Wireless Sensor Networks (WSNs) are widely deployed in critical applications such as healthcare monitoring, automotive systems, and emergency response. However, their performance is constrained by limited energy resources, restricted computational capabilities, dynamic network conditions, and vulnerability to Denial of Service (DoS) attacks.
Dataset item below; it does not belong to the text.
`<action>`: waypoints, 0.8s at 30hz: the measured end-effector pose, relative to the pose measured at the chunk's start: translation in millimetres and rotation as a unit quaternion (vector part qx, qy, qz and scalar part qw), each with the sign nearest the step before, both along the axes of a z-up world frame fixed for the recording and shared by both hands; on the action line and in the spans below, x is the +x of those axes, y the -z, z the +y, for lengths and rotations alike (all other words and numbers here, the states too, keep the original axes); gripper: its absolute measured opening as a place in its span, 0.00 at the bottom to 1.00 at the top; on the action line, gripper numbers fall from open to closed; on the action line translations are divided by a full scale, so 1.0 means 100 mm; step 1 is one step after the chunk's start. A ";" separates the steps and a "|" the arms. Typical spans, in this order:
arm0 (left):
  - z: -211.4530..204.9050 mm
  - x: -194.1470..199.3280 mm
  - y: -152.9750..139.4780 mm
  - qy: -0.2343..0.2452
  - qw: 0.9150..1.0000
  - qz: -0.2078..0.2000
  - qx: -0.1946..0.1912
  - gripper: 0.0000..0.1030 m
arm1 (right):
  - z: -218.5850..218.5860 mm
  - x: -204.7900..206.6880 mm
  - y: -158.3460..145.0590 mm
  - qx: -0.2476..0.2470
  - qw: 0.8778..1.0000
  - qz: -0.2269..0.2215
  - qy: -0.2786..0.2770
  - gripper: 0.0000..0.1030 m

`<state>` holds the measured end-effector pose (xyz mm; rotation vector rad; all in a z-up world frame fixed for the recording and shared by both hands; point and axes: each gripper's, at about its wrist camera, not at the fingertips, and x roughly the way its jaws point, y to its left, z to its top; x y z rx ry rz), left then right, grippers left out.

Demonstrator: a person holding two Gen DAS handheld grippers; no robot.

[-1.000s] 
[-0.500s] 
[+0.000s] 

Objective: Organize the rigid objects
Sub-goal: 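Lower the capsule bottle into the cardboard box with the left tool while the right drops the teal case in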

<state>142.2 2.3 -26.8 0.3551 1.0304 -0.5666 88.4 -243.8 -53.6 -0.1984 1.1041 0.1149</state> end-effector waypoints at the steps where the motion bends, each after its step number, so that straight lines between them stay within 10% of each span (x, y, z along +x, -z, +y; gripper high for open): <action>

This research aims to develop a robust, energy-efficient, and secure multi-objective framework for effective DoS attack detection and prevention in WSNs.

Methods

The proposed framework have four main components. The proposed approach uses a combination of two algorithms: First, Low Energy Adaptive Clustering Hierarchy Genetic Algorithm with Kookaburra Optimization Algorithm (LEACHGA-KOA), which improves energy usage, and extends network lifetime. Second, an improved red piranha optimization algorithm is applied to optimize feature selection, which includes an adaptive search process and a differential security mechanism to lower the feature dimension while keeping data privacy. Third, a Bayesian defense soft-swish physics-guided linear scaling neural network is developed to accurately and robustly classify by introducing Bayesian inference for uncertainty modeling, Soft-Swish activation for capturing complex non-linear patterns, and physics-guided scaling to reduce false positives under dynamic conditions. Finally, an optimized threshold function-based puzzle generator is introduced as a dynamic prevention mechanism to attack DoS attacks by adaptive puzzle generation. The components all fit into a single logical framework to allow optimization in the clustering, feature selection, classification and prevention processes to be done in a coordinated way.

Results

Experimental results demonstrate superior performance, achieving 98% accuracy, 98% precision, 97% recall, and 98% F1-score, along with improved energy efficiency and reduced computational complexity.

Conclusion

The proposed integrated framework provides a scalable, energy-aware, and highly secure solution for WSN environments, ensuring reliable operation under dynamic and adversarial conditions.